"It's great to view the scenery sitting down like a first-class passenger," he said, "but I feel like a loafer."

Nahnya shook her head. "You fall overboard," she said coolly. "Wait till you grow in the boat."

Ralph acknowledged the reasonableness of this. In getting in the dugout, without consulting Nahnya, he faced around the other way so that at least he could have the satisfaction of looking at her while they moved along. Nahnya made no comment. He got no glances in return from her, for her eyes were fixed undeviatingly on her course.

When the current, slyly increasing its flow, swept them around a bend and bore them headlong into a rapid, Nahnya was transfigured. Poised at the helm, straight as a young pine tree, with her flashing, resolute, confident eyes fixed ahead—eyes with the fighting look, magnificent and intimidating—cheeks flushed, lips parted, round arms wielding the paddle with deft, strong strokes, she was a glorious sight for a man's eyes.

Ralph, drinking it in, thrilled with that kind of terror of women's beauty that the bravest man may confess without shame. "What man could ever presume to master a woman like that?" was the thought.

When they fell into smooth water again, and the tension relaxed, the heroines of his boyhood presented themselves one by one for comparison; Diana, Boadicea, Joan of Arc. He rejected them all. "Nahnya is only like herself!" he thought. Aloud he cried enthusiastically: "Nahnya, you're wonderful!"

Suddenly recalled to herself, she started, blushed, looked a little foolish, and scowled at the trees on shore. "Cut it out!" she muttered.

It struck him as an exactly fitting thing for her to say.

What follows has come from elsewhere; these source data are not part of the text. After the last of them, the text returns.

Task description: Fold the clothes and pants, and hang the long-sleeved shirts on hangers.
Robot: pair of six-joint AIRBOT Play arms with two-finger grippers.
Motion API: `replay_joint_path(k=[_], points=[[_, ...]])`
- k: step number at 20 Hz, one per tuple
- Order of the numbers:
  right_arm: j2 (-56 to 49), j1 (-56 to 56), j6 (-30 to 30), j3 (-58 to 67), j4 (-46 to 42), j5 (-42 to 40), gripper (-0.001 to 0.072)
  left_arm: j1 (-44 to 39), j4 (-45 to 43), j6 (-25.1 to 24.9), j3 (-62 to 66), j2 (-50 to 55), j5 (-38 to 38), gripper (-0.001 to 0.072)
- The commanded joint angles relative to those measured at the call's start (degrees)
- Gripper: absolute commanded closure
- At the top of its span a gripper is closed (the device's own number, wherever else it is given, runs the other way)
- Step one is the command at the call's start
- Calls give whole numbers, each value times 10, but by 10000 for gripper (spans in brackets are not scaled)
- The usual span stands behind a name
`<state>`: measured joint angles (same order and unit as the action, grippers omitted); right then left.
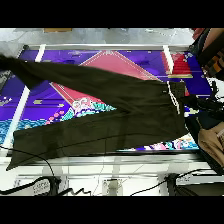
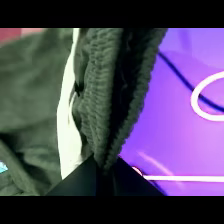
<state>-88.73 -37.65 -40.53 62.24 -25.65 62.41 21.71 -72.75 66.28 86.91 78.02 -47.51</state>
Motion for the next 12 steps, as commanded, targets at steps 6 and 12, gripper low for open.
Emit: replay_joint_path(k=[6, 12], points=[[2, 10, -20, 1, -21, -10, 683, 52, -288, 41, -8, 157, -241, 692], [2, 10, -20, 1, -24, -20, 683, 26, -289, 40, -7, 171, -144, 691]])
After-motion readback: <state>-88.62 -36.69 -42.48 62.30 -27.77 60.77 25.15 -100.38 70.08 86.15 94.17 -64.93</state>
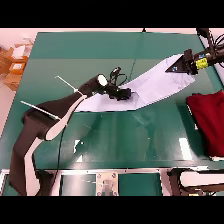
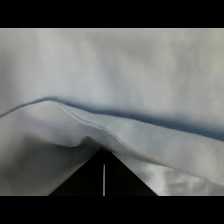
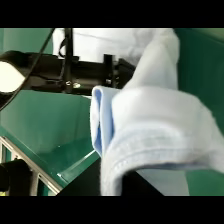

And then the thought that this superb woman-creature was likely the property of the insensible savage boy in the bow stabbed him afresh, and poisoned all his joy. "It can't be!" he had told himself a hundred times during the morning. "She could not stoop to that!"

All morning the question had been flung back and forth in his mind like a shuttle. He watched them unceasingly, building high castles of hope upon their apparent indifference to each other, only to have them cast flat when she spoke to the boy in their own tongue, words that he could not understand. He continually cast around in his mind for some way to find out what he wanted without putting the question direct, but without success. Ralph was painfully direct. After beholding Nahnya in her glory in the rapids, he could bear the suspense no longer. Choosing a moment when the going was easy and her attention was free to stray from the river, he hazarded all on a single throw.